Concernant la diversification géographique, le groupe est relativement concentré pour une entreprise pesant 8,1 milliards de dollars en bourse. Environ 50% de son chiffre d'affaires provient du Japon, un cinquième d’Europe et des Etats-Unis, un autre cinquième de Chine et le reste se répartit principalement en Asie. Dans un contexte géopolitique tendu, on appréciera ici l'exposition contrôlée - pour une entreprise japonaise - au marché chinois. En bref, Shimadzu est un conglomérat typiquement japonais. Autrement dit, une ancienneté remarquable, une R&D de pointe, des activités diverses, un actionnariat hyper fragmenté et institutionnalisé, une croissance modeste mais continue, un bilan d’une solidité hors normes et enfin un historique d'acquisitions très maigres.

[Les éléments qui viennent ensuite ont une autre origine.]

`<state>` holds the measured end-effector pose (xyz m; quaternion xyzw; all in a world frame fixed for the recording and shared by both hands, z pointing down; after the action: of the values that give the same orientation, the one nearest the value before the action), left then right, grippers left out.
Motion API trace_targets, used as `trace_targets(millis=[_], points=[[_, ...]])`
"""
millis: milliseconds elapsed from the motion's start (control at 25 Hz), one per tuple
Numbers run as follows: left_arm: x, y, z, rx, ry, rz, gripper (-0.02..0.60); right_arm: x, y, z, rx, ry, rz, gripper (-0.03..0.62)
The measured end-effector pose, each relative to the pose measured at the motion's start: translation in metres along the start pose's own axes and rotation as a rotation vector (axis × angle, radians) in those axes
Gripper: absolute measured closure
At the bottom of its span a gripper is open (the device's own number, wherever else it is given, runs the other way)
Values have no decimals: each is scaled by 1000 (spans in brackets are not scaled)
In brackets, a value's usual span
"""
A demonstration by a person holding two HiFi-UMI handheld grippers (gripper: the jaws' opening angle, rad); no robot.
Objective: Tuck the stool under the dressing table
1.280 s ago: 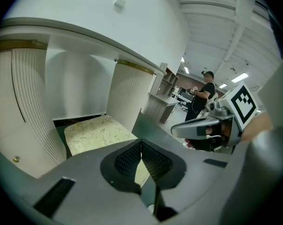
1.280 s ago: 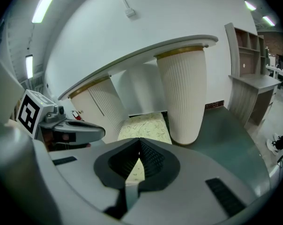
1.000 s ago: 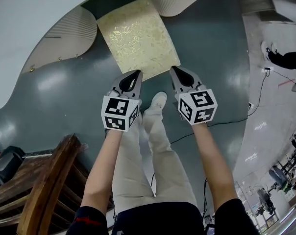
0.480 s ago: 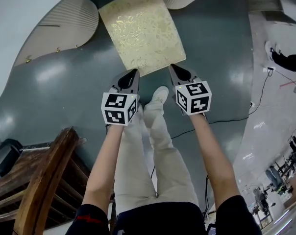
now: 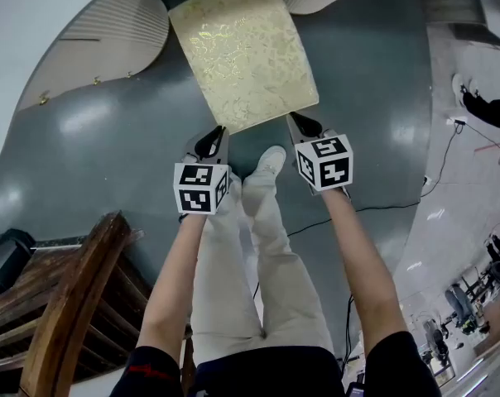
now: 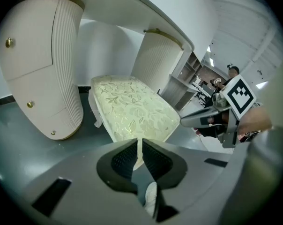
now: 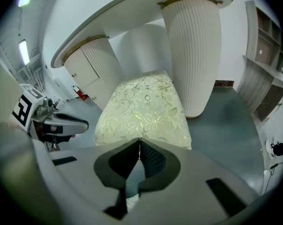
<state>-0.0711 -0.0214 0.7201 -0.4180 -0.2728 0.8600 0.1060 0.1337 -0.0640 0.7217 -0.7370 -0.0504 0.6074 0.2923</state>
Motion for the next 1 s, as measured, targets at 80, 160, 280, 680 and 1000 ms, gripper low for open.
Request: trace_targets(millis=[80, 160, 280, 680, 1000], points=[[-3, -7, 2, 5, -2, 23, 530, -2, -4, 0, -3, 9, 20, 583], [-7, -13, 3, 10, -12, 45, 497, -4, -8, -2, 0, 8, 38, 583], [-12, -24, 7, 27, -18, 75, 460, -8, -13, -4, -2, 0, 58, 583], [-33, -44, 13, 29, -20, 171, 433, -29, -26, -6, 5, 0, 137, 500], [-34, -51, 17, -47, 2, 238, 434, -41, -28, 0, 17, -8, 169, 500]])
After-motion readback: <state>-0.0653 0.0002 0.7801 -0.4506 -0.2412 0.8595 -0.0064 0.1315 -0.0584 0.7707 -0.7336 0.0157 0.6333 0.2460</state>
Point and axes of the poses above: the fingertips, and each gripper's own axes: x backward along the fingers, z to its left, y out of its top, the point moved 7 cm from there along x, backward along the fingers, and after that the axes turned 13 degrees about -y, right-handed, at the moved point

Comme chez nombre de ses pairs - japonais et asiatique -, la surcapitalisation du groupe a pour effet de déprimer la rentabilité des capitaux propres qui oscillent ici autour de 10% depuis plusieurs années. Une situation assez typique pour un industriel japonais, mais qui d’un point de vue occidental paraît surprenante. Il ne fait aucun doute qu’aux États-Unis, les actionnaires jugeraient cette performance inacceptable et militeraient activement pour une cession ou une séparation des activités moins rentables - comme les appareils médicaux et les pièces aéronautiques. Mais investir à l’étranger, c’est aussi accepter les différences culturelles en termes de gestion d’entreprise.

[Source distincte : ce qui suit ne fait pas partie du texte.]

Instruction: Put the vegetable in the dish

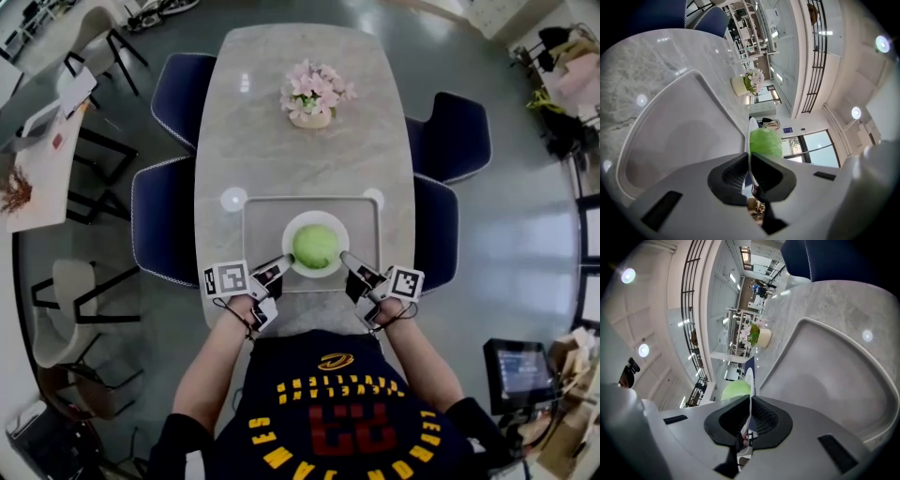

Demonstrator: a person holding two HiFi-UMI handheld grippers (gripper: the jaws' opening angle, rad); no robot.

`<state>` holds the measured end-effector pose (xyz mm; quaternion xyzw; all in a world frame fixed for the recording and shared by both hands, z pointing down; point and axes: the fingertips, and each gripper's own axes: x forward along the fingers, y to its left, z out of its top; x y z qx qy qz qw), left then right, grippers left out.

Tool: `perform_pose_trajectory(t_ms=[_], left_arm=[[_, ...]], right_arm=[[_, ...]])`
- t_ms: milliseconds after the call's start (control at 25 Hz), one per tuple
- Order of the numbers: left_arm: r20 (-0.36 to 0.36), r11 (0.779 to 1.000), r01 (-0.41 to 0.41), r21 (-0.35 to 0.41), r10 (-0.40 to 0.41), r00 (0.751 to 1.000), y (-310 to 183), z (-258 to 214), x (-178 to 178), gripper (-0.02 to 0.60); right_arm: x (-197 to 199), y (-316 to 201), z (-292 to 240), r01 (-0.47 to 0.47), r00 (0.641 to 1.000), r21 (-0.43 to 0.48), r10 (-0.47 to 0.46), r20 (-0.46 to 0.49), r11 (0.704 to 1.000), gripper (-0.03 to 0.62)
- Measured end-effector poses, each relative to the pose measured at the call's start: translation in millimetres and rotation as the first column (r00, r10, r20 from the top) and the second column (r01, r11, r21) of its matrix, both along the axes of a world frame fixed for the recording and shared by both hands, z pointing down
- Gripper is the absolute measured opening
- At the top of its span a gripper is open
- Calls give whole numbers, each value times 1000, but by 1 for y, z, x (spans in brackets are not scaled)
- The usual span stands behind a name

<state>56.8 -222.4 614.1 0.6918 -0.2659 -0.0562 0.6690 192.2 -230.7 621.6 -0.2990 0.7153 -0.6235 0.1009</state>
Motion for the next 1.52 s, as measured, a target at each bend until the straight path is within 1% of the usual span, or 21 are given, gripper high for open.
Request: perform_pose_trajectory(t_ms=[200,320,400,480,600,640,680,760,800,960,1040,1120,1240,1520], left_arm=[[17,1000,-17,-8,17,1000,-6,23,1,20],[21,1000,-27,13,27,999,-10,36,2,20],[42,999,-37,25,36,998,-12,46,1,21],[69,999,-47,26,45,997,-12,55,1,21],[119,998,-65,8,63,991,-10,69,0,25],[135,998,-70,-2,70,988,-10,73,-1,26],[148,997,-73,-14,74,986,-10,78,-2,28],[166,997,-73,-37,78,983,-11,87,-4,31],[170,996,-70,-48,77,982,-11,90,-4,31],[179,996,-62,-71,73,981,-11,97,-4,31],[180,995,-57,-77,70,981,-10,97,-3,31],[185,995,-57,-85,72,980,-9,98,-4,31],[199,993,-62,-101,82,977,-8,101,-3,31],[217,989,-64,-135,92,972,-7,107,-3,31]], right_arm=[[2,-6,23,5,1000,8,-5,-26,1000,15],[1,-9,38,8,999,9,-8,-44,1000,15],[-1,-10,47,14,998,10,-14,-56,1000,17],[-5,-12,52,39,997,32,-37,-71,999,17],[-16,-12,55,76,996,42,-73,-56,996,17],[-18,-10,60,78,995,16,-77,-59,997,17],[-17,-7,68,67,995,-42,-70,-78,997,17],[-11,1,85,29,991,-173,-51,-127,985,17],[-10,1,90,23,989,-199,-52,-142,980,17],[-10,-3,96,40,984,-201,-74,-164,979,17],[-9,-1,97,33,982,-221,-73,-174,975,17],[-10,-2,99,47,980,-214,-87,-181,976,17],[-10,-1,102,52,974,-243,-103,-204,969,17],[-12,-4,105,68,969,-232,-120,-216,970,20]])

Évolution du Compte de Résultat - Shimadzu

Performances financières

Après une période de stagnation entre 2002 et 2012, Shimadzu a repris le chemin de la croissance et enregistre une nette progression de son chiffre d'affaires entre 2012 et 2022. De manière totalement organique, les revenus sont passés de 265 milliards de yens à 428 milliards de yens en une décennie. On note aussi sur ce laps de temps une expansion prononcée des marges d'exploitation qui doublent, et par extension des profits qui augmentent dans une proportion plus importante que le chiffre d'affaires. En parallèle, le nombre d'actions reste parfaitement stable - environ 295 millions - ce qui signifie que le bénéfice par action croît de manière exceptionnelle. Coté bilan, celui-ci est excellent, sans dettes et avec un passif totalement couvert par la seule trésorerie. On est donc ici dans un management purement "à la japonaise".

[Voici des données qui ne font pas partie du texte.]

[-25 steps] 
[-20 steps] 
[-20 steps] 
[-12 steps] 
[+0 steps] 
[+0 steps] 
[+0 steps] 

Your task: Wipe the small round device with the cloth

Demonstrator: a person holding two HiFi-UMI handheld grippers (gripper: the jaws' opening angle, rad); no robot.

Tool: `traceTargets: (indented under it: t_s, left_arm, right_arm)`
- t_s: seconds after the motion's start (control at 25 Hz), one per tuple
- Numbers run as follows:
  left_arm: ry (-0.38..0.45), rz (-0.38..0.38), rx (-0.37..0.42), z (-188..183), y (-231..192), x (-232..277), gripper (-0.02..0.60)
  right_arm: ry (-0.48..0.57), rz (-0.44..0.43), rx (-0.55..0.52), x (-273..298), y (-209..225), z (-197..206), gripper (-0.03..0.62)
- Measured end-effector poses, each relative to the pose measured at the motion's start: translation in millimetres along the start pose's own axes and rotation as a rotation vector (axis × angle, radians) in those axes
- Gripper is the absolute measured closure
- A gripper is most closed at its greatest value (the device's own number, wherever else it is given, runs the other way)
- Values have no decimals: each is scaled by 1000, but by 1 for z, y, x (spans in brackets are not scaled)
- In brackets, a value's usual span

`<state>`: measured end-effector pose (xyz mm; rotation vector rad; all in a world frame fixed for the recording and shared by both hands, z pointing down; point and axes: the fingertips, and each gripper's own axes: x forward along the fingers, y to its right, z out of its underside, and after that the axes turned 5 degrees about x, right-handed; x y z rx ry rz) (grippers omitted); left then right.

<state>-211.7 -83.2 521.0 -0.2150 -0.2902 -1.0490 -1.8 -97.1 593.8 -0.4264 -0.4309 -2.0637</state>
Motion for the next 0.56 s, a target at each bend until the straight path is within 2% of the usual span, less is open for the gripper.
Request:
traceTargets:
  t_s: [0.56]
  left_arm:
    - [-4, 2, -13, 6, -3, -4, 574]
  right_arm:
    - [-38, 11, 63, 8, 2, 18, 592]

Niveau valorisation, l’entreprise s’échange environ à 4 fois sa book value, pour un ROE moyen aux alentours des 10%, soit un rendement attendu de 2,5% par an.Mathématiquement, cela fait sens dans un contexte où les taux japonais sont encore à 0%. Mais pour un investisseur occidental, nous avons ici un actif à risque qui paie moins que les actifs sans risques américains - sans prendre en compte le risque monétaire difficilement quantifiable. Malgré tout, Shimadzu fait sens au sein d’un portefeuille asiatique. L’entreprise s'échangeait historiquement aux alentours d’un PER de 30 et évolue actuellement à un ratio cours/bénéfice de 23. Un événement tel qu’une grosse acquisition - possible grâce aux montagnes de liquidités du groupe - ou un retour de tendance momentum pourrait alors projeter la valorisation du groupe vers le haut. Fournissant au passage un retour sur investissement - TSR - intéressant pour les actionnaires

Évolution du Bilan - Shimadzu

Un pari contrarian

Le cas Shimadzu illustre bien la difficulté pour un investisseur occidental d'aller en Asie. Le chiffre d'affaires a fortement progressé de 2012 et 2022. Une belle performance… moins séduisante une fois convertie en euros ou en dollars américains. Par exemple, si nous convertissons les revenus en dollars, ceux-ci n’ont augmenté que de $3.2B à $3.5B, la faute à une dépréciation importante du yen sur la même période. Cependant, le scénario aurait également pu être inverse et après plusieurs décennies de dépréciation du yen, la tendance pourrait se retourner. Offrant ainsi aux investisseurs occidentaux un taux de change favorable et un retour sur investissement exceptionnel. C’est un pari qui s’entend mais dans lequel il ne faut pas oublier que le Japon a un intérêt structurel à garder sa monnaie très faible pour rester compétitif à l'export et assurer le service de sa dette souveraine dans un contexte d'économie en stagnation.